Too nice?

I recently took a quiz on Facebook—a quiz that measured the level of my “rudeness.”  My result came out as “0%” rude.  I know the quizzes should not be taken seriously, but this result spurred deep thought.

I believe that no matter how hard one tries to be “perpetually polite” that no one can truly be “0%” rude.  We all have bad days, tired days—days when we are not on our best behavior.  This result reminded me of times when I have been told I am “too nice.”  In the moment, I took the comment as a compliment even though I know the intention of the speaker was to criticize.

I understand the criticism.  Sometimes being “too nice” gets me into trouble.

My “too nice” could (and has) led to:

  • Being taken advantage of
  • Being lied to (repeatedly)
  • Missed opportunities
  • Waiting longer for something I really want
  • Hurt feelings
  • Lost friendships

However, my “too nice” (and its fallout) has also led to:

  • Learning to read people better
  • Creating new and different opportunities I would have never considered
  • Developing a strong level of patience
  • Strengthening my resiliency
  • Strong friendships

Learning to Read People

I have been taken advantage of more times than I would like to admit.  I have had friends that have lied to me to garner sympathy.  I have had co-workers who have used my ideas to impress our mutual boss.  Over the years I have learned to recognize signs of those who might take advantage.  As my best friend would say—I have a well-developed “craydar.”  (Thanks Molly!)  Craydar is the ability to recognize the signs that someone will make crazy in your life.  Gaydar not so well developed, but my craydar is usually spot on.

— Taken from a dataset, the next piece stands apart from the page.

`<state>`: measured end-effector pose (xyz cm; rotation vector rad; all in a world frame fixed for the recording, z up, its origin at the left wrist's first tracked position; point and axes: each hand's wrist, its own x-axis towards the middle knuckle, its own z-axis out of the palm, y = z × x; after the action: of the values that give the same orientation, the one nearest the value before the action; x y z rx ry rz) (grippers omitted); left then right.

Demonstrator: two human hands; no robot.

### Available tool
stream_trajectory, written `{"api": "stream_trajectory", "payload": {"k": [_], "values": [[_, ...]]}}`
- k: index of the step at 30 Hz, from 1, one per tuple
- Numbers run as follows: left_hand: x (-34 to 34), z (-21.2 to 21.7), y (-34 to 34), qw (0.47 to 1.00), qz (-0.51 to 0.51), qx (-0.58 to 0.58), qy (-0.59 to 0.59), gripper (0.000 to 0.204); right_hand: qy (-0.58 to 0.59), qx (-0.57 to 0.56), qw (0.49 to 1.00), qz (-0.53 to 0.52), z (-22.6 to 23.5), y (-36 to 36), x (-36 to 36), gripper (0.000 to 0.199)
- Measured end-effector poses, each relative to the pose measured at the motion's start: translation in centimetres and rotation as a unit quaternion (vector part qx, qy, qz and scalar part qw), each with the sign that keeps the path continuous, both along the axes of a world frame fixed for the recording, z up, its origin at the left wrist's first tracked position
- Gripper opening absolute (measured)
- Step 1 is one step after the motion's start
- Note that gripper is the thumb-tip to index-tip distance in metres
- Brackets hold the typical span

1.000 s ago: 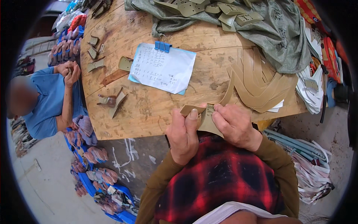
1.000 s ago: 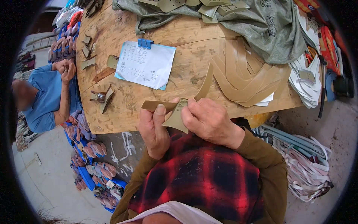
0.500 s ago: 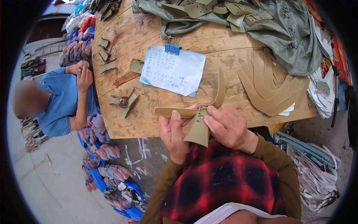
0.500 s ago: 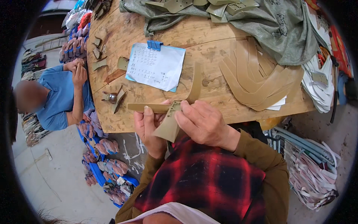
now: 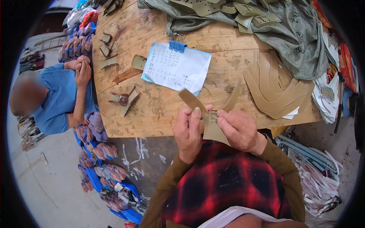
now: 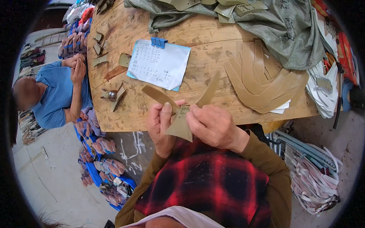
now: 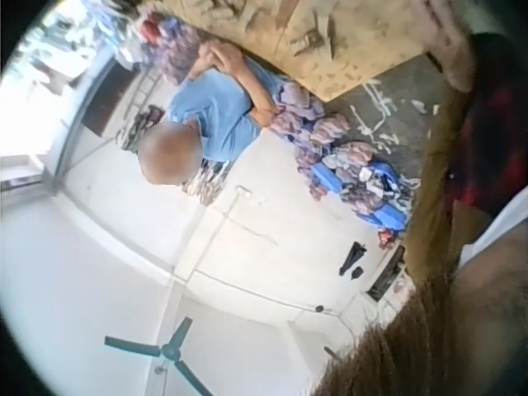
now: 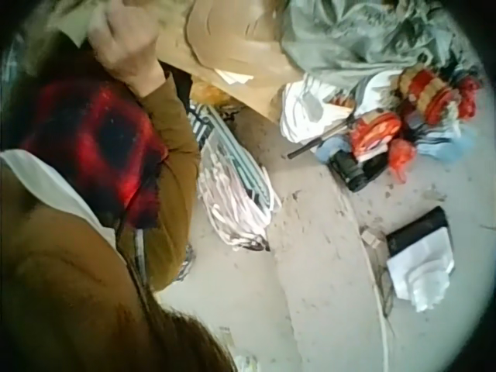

Creating New and Different Opportunities

I am a firm believer that people come into our lives for a reason.  Some people enhance our lives and some people teach us hard lessons.  There have been times in my life where I have left a situation because I have felt used or taken advantage of.  Sometimes I have left a job—sometimes I have left a relationship. As I reflect on many of these decisions they were so difficult (even painful) at the time, but I have always come out the other side in a better position.  The pain of the situation was the push I needed to go to the next place.

Developing Patience

If you are going to be “0%” rude (or close to it) you are going to have to be patient.  You patiently wait while others speak.  You patiently wait in line without getting frustrated.  You patiently wait for the right opportunity to ask for a promotion, a first date, or a favor.  The more you practice patience the easier it comes.  Even I get tired of the wait sometimes—I just don’t express it as verbally, or as publicly, as others.

Resiliency

My resiliency comes from a combination of the above.  First, being able to read and anticipate people allows me to take precautions that will mitigate the potential damage.  For example, I can carefully choose what I share about my personal life or choose to not get too emotionally invested in a story that may turn out to be untrue.  Second, shifting my thinking or my circumstances and navigating change successfully is a skill I continue to work on.  Understanding the messiness of change will ultimately lead me to be in a better position makes moving on a little easier each time.  Finally, patience allows me to slow down, reflect, make well-thought out decisions, and maintain relationships.

Strong Friendships

Strong friendships are an outcome of years of experience with a variety of people.  I have been able to prune the friendships that were not healthy.  What is left are close, trusting, deeply rewarding friendships.  Friends who would never lie to me or take advantage of me.  Friends who value me—niceness and all.

I value politeness. I value the feelings of others. I value relationships.  Being “nice” has its challenges, but it also has tremendous rewards.